It's New Year's Day and the residents of a small fishing town are ready to start their lives anew. Leo takes his two young sons out to the lake to write resolutions on paper boats. That same frigid morning, Vera sets out for a walk with her dog along the lake, leaving her husband in bed with a hangover.

But she never returns. She places a call to the police saying she's found a boy in the woods, but the call is cut short by a muffled cry. Did one of Leo's sons see Vera? What are they hiding from the police? And why are they so scared of their own father?

In the months ahead, Vera's absence sets off a chain of reverberating events in Whale Bay. Her apathetic husband succumbs to grief. Leo heads south and remarries. And the cop investigating the case falls for Leo's ex-wife but finds himself slipping further away from the truth.

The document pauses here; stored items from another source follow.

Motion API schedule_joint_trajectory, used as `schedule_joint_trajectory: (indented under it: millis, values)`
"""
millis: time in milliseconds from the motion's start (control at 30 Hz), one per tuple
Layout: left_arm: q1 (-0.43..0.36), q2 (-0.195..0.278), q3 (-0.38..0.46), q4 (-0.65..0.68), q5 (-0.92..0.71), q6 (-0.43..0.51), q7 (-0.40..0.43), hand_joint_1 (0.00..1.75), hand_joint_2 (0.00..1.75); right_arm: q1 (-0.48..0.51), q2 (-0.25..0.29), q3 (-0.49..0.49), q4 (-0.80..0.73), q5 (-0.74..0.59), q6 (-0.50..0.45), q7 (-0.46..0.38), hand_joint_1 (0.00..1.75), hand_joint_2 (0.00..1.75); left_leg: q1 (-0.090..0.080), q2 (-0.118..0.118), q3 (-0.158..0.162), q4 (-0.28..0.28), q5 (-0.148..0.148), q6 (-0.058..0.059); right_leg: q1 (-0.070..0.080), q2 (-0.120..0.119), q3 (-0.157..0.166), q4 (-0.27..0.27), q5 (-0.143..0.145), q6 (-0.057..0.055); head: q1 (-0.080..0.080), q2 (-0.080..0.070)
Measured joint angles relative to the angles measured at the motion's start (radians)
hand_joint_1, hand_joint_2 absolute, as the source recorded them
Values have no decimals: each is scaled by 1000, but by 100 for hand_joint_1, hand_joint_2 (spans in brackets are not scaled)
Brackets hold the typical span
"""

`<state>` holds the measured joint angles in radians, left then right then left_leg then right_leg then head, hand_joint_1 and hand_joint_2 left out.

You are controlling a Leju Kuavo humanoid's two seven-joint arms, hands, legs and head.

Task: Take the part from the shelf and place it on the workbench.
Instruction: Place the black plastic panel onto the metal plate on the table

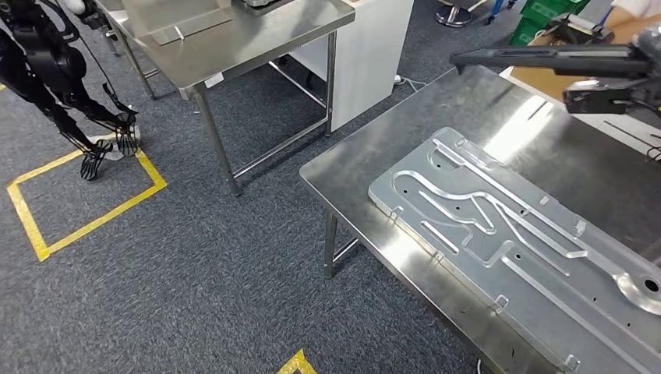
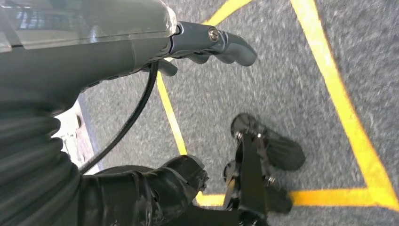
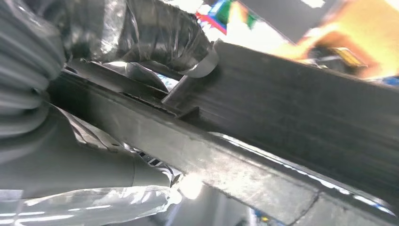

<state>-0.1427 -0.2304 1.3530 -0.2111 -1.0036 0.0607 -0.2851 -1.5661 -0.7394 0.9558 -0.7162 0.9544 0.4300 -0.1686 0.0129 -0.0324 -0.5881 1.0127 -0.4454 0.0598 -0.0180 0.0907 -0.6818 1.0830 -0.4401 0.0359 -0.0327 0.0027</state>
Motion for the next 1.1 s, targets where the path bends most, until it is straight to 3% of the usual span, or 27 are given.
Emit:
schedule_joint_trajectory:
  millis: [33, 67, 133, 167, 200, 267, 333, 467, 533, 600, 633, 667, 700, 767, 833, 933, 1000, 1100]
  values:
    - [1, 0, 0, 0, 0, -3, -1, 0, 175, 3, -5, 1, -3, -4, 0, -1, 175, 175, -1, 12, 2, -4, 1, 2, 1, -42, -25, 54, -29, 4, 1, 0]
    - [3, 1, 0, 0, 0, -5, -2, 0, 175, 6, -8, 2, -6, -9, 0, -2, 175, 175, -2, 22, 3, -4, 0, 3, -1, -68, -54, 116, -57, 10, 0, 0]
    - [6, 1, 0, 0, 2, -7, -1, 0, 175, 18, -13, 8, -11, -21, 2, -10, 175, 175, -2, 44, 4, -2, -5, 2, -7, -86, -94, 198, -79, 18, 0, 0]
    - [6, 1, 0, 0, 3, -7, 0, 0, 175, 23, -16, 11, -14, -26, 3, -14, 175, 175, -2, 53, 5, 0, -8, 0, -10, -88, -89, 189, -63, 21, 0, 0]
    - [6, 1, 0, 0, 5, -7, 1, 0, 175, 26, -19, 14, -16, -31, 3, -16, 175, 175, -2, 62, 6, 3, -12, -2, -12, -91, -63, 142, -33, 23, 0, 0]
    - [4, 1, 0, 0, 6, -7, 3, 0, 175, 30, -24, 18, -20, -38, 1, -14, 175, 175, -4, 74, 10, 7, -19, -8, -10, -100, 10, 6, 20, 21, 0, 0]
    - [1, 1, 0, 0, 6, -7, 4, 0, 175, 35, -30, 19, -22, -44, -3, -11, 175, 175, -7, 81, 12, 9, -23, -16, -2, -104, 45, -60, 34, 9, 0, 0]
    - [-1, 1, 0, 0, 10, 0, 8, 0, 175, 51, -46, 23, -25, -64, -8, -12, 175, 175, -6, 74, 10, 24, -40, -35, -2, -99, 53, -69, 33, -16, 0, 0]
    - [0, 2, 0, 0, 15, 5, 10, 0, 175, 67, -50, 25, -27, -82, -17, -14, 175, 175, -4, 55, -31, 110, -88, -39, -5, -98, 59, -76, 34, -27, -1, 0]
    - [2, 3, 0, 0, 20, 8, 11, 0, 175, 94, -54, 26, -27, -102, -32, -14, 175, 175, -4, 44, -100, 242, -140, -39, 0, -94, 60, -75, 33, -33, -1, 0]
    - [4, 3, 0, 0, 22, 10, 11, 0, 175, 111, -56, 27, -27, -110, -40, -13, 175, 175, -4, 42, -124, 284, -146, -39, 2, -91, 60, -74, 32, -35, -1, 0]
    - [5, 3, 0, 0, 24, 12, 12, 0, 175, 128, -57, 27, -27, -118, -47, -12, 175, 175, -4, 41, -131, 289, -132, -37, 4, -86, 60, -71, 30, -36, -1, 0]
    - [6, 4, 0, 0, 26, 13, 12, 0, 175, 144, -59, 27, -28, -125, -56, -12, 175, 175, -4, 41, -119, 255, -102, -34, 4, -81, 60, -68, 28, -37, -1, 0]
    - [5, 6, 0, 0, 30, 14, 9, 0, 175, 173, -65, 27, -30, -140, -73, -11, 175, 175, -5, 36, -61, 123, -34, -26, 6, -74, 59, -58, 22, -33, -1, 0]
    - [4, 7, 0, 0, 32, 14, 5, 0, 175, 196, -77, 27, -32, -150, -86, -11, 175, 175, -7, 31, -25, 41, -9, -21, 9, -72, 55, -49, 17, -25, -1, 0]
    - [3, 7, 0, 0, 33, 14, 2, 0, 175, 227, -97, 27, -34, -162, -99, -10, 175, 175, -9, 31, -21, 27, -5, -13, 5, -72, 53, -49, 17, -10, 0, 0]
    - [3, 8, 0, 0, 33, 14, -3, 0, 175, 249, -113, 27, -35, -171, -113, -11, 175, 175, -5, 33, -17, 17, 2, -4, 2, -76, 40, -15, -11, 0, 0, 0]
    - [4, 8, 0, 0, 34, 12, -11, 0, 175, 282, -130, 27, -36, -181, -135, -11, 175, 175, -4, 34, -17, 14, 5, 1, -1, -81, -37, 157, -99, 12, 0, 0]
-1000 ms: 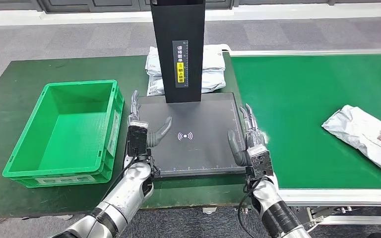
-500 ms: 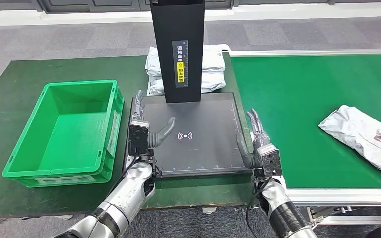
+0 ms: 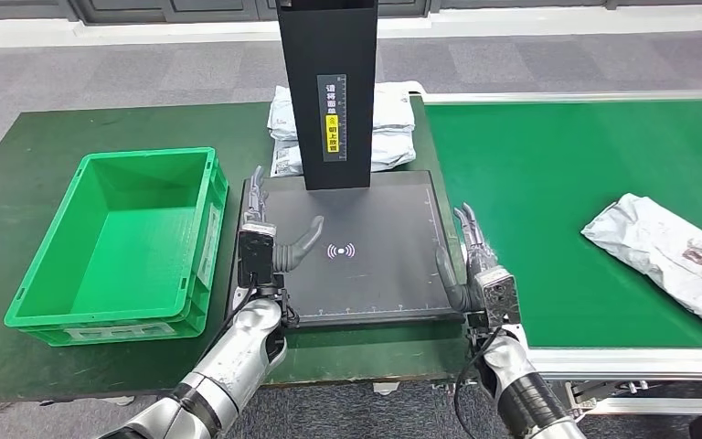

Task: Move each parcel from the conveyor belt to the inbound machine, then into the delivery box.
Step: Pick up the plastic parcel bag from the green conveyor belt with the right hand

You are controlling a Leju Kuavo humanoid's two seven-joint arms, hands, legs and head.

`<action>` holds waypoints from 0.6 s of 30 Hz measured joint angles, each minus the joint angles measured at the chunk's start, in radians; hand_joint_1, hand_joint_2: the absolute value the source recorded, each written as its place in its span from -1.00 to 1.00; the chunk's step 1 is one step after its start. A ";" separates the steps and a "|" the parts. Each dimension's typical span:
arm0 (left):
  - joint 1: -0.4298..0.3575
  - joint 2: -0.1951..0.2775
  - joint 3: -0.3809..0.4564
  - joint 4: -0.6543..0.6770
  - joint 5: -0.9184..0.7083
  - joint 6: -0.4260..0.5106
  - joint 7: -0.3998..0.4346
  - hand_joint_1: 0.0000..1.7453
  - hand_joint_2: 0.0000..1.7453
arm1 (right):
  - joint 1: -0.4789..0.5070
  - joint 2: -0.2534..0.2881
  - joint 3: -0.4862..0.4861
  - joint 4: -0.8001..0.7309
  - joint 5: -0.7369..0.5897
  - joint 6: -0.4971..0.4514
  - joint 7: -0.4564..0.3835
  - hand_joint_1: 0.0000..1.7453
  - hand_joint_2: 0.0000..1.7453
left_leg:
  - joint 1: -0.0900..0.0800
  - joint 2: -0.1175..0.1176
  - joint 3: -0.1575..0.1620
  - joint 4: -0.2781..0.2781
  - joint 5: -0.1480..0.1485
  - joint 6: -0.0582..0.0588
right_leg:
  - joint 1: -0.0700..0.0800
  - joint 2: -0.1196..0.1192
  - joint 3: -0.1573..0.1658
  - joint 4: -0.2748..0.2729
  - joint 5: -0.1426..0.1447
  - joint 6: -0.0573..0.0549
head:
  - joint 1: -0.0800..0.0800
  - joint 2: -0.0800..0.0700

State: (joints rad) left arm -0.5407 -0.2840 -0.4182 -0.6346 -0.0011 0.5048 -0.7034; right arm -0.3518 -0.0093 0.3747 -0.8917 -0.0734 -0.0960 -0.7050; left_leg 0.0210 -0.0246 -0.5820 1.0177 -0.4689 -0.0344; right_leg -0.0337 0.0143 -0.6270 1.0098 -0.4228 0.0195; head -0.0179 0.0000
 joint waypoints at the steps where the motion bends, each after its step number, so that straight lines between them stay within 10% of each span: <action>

Told from shifting perspectives, How a Woman Becomes a Lake is about childhood, familial bonds, new beginnings, and costly mistakes. A literary novel with the pull and pace of a thriller, told in taut illuminating prose, it asks, what do you do when the people who are supposed to love you the most fail?
MARJORIE CELONA's debut novel, Y, won France's Grand Prix Littéraire de l'Héroïne and was nominated for the 2012 Scotiabank Giller Prize. A graduate of the Iowa Writers' Workshop, Marjorie's work has appeared in The O. Henry Prize Stories, The Best American Nonrequired Reading, The Southern Review, Harvard Review, The Sunday Times, and...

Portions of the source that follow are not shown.